__INSTRUCTIONS TO FOLLOW__. From the first line of the records below through the line containing "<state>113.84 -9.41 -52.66", copy everything exactly and nothing more.

————————

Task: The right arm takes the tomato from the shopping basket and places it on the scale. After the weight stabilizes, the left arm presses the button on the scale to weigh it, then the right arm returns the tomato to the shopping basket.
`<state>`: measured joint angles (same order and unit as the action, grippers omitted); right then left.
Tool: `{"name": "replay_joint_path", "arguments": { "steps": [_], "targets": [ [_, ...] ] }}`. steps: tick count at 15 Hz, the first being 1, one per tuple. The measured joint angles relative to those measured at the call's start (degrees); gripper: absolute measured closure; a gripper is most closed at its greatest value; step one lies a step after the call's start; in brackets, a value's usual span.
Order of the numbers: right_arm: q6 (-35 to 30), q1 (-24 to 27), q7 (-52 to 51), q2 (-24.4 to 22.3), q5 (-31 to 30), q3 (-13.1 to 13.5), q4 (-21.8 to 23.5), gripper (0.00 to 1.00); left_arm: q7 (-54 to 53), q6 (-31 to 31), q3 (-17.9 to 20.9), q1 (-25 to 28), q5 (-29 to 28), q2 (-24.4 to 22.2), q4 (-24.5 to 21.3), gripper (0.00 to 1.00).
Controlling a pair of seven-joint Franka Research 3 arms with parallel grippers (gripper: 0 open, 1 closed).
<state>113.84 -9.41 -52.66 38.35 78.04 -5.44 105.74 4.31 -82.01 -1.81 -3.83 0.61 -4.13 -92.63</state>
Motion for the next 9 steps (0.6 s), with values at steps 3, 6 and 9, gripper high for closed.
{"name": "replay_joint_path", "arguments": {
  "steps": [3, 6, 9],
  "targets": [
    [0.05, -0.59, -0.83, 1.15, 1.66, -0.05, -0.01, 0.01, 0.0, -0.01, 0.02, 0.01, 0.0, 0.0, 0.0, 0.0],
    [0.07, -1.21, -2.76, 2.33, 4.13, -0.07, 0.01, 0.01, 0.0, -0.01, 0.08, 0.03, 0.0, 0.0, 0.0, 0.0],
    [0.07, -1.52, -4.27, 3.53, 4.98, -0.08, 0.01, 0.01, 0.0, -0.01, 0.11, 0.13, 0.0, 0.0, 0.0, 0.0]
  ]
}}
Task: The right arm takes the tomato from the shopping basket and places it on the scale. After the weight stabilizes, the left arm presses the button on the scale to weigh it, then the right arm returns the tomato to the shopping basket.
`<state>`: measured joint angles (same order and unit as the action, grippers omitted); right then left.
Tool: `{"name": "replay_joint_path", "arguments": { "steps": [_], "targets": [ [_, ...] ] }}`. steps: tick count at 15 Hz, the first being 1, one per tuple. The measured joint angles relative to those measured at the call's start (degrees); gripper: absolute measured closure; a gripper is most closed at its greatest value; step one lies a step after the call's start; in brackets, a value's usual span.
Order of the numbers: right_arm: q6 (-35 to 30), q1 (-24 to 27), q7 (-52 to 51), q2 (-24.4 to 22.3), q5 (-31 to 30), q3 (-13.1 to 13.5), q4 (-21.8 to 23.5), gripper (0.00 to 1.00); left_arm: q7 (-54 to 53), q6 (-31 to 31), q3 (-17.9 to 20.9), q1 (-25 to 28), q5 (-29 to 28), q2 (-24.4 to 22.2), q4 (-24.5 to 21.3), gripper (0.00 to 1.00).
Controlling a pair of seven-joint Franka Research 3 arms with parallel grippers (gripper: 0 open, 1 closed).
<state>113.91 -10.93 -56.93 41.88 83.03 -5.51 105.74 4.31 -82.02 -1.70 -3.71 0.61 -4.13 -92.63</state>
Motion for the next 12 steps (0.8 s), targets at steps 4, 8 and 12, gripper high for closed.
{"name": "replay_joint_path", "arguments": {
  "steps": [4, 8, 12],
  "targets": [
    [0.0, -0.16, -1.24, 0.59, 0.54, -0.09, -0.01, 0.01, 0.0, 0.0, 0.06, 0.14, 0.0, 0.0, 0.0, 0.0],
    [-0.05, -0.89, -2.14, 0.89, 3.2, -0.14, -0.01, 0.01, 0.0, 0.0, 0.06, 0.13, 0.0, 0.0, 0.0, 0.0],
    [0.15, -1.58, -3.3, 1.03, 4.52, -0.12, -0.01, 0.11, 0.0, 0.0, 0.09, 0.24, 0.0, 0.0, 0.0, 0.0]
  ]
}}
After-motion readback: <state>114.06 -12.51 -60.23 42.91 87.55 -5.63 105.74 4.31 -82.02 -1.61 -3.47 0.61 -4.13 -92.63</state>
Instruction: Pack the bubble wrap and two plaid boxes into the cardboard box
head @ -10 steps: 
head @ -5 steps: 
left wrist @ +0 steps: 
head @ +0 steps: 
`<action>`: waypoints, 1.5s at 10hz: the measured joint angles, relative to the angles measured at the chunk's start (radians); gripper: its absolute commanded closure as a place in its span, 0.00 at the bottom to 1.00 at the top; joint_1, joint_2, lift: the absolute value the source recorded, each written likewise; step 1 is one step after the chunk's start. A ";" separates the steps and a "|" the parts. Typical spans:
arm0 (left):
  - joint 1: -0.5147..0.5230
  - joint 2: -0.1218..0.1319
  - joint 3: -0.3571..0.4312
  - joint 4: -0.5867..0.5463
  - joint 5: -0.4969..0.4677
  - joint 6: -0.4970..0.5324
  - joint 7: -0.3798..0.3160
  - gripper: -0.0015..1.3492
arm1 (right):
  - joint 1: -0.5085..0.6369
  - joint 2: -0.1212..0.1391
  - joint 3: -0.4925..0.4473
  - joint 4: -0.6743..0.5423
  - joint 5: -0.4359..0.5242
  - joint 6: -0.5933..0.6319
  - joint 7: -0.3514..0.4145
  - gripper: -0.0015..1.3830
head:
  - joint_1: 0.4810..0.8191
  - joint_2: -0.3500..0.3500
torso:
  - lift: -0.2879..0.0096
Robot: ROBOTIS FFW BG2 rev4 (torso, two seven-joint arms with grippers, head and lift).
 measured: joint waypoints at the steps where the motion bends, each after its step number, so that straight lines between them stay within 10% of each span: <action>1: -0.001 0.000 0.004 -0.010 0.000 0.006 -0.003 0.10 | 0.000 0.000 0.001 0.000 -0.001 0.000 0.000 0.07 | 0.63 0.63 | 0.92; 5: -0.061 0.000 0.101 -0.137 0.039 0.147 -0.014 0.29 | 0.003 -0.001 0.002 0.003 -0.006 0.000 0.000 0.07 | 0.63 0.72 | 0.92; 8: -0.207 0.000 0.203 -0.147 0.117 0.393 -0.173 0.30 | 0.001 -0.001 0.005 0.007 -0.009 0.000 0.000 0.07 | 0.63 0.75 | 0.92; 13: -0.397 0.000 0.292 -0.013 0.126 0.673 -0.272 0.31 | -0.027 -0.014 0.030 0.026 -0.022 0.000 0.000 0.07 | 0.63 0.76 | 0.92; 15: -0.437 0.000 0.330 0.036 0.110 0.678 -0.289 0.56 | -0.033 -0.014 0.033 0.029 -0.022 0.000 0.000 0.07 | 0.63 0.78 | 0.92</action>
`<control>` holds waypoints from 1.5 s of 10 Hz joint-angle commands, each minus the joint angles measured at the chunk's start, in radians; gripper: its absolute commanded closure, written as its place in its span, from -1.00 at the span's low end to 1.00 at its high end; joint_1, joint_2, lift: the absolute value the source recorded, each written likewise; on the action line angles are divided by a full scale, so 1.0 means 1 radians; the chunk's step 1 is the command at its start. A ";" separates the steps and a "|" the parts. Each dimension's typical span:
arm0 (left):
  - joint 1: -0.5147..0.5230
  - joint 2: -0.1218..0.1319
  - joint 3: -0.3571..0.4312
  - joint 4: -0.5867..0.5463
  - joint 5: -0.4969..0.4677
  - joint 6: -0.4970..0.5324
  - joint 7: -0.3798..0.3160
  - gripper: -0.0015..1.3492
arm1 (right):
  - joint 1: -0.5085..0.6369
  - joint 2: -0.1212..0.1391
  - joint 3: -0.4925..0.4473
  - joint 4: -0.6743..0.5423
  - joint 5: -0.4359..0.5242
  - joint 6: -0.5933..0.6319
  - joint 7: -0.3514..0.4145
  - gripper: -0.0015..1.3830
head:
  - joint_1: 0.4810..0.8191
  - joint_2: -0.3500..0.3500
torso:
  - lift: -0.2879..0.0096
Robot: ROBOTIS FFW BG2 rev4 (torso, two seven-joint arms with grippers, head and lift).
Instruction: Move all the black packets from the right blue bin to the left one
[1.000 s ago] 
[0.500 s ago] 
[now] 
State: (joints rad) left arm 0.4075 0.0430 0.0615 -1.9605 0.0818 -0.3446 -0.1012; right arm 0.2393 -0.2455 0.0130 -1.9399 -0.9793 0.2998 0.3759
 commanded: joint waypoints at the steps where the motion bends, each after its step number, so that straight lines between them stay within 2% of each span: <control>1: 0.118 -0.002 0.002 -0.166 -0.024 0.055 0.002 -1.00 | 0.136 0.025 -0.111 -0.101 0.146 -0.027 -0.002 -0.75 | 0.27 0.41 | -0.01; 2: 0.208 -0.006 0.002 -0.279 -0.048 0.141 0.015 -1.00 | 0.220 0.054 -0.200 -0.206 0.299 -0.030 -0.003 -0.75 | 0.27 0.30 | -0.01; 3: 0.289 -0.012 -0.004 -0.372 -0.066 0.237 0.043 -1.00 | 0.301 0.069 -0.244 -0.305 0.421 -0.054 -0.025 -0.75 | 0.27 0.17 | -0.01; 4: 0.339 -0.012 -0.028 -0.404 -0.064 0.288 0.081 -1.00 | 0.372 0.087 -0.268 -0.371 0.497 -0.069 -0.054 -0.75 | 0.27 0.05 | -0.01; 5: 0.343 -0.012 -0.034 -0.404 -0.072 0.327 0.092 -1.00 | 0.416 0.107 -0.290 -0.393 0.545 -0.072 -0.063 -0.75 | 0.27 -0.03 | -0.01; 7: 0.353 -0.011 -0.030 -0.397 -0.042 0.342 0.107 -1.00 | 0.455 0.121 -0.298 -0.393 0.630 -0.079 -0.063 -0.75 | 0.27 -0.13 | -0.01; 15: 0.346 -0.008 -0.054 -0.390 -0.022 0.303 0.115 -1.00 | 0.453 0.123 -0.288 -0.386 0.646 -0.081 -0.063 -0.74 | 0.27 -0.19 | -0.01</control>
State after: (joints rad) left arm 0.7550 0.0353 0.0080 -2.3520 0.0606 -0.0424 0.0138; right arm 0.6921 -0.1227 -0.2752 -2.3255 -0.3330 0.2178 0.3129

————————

__RESPONSE TO THE TASK__.
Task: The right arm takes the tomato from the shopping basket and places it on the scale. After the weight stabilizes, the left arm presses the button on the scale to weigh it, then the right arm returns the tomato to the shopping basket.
`<state>`: measured joint angles (same order and unit as the action, grippers omitted); right then left.
Tool: `{"name": "replay_joint_path", "arguments": { "steps": [_], "targets": [ [_, ...] ] }}`. steps: tick count at 15 Hz, the first being 1, one per tuple. The measured joint angles relative to those measured at the call's start (degrees); gripper: absolute measured closure; a gripper is most closed at its greatest value; step one lies a step after the call's start; in brackets, a value's usual span.
Order of the numbers: right_arm: q6 (-35 to 30), q1 (-24 to 27), q7 (-52 to 51), q2 (-24.4 to 22.3), q5 (-31 to 30), q3 (-13.1 to 13.5), q4 (-21.8 to 23.5), gripper (0.00 to 1.00); left_arm: q7 (-54 to 53), q6 (-31 to 31), q3 (-17.9 to 20.9), q1 (-25 to 28), q5 (-29 to 28), q2 (-24.4 to 22.2), q4 (-24.5 to 21.3), gripper (0.00 to 1.00).
Controlling a pair of seven-joint Franka Research 3 arms with parallel grippers (gripper: 0 open, 1 closed).
<state>113.84 -9.41 -52.66 38.35 78.04 -5.44 105.74 4.31 -82.01 -1.81 -3.83 0.61 -4.13 -92.63</state>

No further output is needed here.